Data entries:
***

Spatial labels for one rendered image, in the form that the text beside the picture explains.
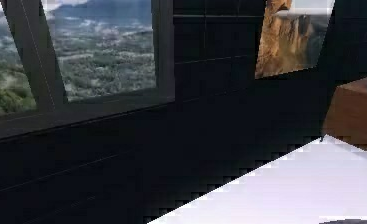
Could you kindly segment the black framed window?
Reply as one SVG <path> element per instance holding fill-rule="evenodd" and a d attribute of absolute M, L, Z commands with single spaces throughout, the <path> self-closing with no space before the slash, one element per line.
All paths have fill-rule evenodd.
<path fill-rule="evenodd" d="M 174 101 L 173 0 L 0 0 L 0 140 Z"/>

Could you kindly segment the orange cliff wall picture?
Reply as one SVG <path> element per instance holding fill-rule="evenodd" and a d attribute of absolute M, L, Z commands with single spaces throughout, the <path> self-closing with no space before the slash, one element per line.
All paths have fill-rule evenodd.
<path fill-rule="evenodd" d="M 267 0 L 255 78 L 317 65 L 335 0 Z"/>

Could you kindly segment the brown wooden cabinet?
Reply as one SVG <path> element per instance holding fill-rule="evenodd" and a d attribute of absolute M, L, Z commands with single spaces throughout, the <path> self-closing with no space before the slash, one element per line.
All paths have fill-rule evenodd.
<path fill-rule="evenodd" d="M 335 87 L 321 135 L 367 154 L 367 77 Z"/>

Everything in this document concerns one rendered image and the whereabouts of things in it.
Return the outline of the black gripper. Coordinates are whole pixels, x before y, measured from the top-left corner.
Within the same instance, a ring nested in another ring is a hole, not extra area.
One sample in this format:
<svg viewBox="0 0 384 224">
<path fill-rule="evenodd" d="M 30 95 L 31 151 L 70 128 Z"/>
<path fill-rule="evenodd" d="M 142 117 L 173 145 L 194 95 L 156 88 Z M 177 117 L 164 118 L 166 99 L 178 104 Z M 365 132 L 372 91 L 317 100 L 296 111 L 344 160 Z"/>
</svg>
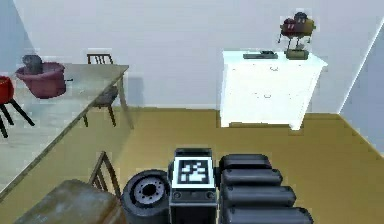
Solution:
<svg viewBox="0 0 384 224">
<path fill-rule="evenodd" d="M 163 170 L 144 170 L 126 184 L 121 203 L 128 224 L 168 224 L 170 186 Z"/>
</svg>

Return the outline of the brown wooden chair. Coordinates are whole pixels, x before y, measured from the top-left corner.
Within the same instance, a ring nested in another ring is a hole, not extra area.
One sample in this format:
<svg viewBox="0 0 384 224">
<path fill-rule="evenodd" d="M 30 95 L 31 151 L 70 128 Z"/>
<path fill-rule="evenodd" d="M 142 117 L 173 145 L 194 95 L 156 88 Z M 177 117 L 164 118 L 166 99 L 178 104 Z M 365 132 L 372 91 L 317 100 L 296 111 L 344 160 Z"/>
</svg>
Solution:
<svg viewBox="0 0 384 224">
<path fill-rule="evenodd" d="M 88 182 L 65 180 L 13 224 L 127 224 L 121 191 L 105 151 Z"/>
</svg>

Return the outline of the dark wooden chair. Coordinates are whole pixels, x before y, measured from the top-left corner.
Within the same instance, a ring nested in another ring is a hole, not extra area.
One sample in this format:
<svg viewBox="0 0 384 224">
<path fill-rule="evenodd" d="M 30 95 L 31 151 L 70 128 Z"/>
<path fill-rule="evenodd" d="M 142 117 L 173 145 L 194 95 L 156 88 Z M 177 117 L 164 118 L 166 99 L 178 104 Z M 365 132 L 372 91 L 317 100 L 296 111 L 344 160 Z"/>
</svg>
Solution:
<svg viewBox="0 0 384 224">
<path fill-rule="evenodd" d="M 88 53 L 87 63 L 91 64 L 92 61 L 95 61 L 97 64 L 113 64 L 112 56 L 108 53 Z M 112 85 L 108 87 L 100 96 L 98 96 L 91 105 L 92 108 L 107 108 L 113 126 L 116 126 L 116 119 L 112 109 L 112 103 L 117 98 L 117 96 L 118 89 L 115 85 Z"/>
</svg>

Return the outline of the red chair with black legs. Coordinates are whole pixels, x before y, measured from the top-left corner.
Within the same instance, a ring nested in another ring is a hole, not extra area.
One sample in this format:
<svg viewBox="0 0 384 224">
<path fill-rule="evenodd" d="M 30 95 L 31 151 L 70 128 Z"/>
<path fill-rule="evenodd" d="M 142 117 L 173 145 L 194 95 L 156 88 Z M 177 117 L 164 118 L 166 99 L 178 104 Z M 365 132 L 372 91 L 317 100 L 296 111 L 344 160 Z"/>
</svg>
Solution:
<svg viewBox="0 0 384 224">
<path fill-rule="evenodd" d="M 14 99 L 14 86 L 12 80 L 8 76 L 0 76 L 0 111 L 4 114 L 9 125 L 13 125 L 14 121 L 6 107 L 6 104 L 11 104 L 13 108 L 31 125 L 35 123 L 21 106 Z"/>
</svg>

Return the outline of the pale glass-top table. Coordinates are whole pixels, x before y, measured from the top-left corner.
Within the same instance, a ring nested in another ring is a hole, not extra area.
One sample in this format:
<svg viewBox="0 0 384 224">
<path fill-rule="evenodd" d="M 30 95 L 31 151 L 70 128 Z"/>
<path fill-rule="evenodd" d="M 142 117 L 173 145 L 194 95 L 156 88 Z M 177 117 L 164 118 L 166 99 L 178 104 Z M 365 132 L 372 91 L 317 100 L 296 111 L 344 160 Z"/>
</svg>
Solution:
<svg viewBox="0 0 384 224">
<path fill-rule="evenodd" d="M 14 123 L 0 133 L 0 202 L 26 177 L 55 144 L 88 112 L 95 99 L 116 85 L 120 104 L 128 110 L 123 88 L 126 65 L 70 64 L 64 77 L 71 80 L 67 91 L 51 99 L 35 98 L 25 84 L 16 79 L 15 99 L 34 122 L 29 125 L 15 110 Z"/>
</svg>

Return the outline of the dark red pot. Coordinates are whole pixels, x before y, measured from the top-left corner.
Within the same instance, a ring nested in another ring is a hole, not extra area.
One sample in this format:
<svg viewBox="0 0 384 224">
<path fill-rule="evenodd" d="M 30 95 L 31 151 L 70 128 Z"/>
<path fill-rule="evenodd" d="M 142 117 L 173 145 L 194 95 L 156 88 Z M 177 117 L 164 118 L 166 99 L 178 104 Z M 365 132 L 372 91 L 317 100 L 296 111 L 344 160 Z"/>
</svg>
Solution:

***

## EXERCISE DIRECTIONS
Where in the records does the string "brown" appear? Copy every line that has it.

## PROBLEM SOLUTION
Could you kindly segment the brown wooden cabinet?
Return the outline of the brown wooden chair. Coordinates are whole pixels, x before y, measured from the top-left corner.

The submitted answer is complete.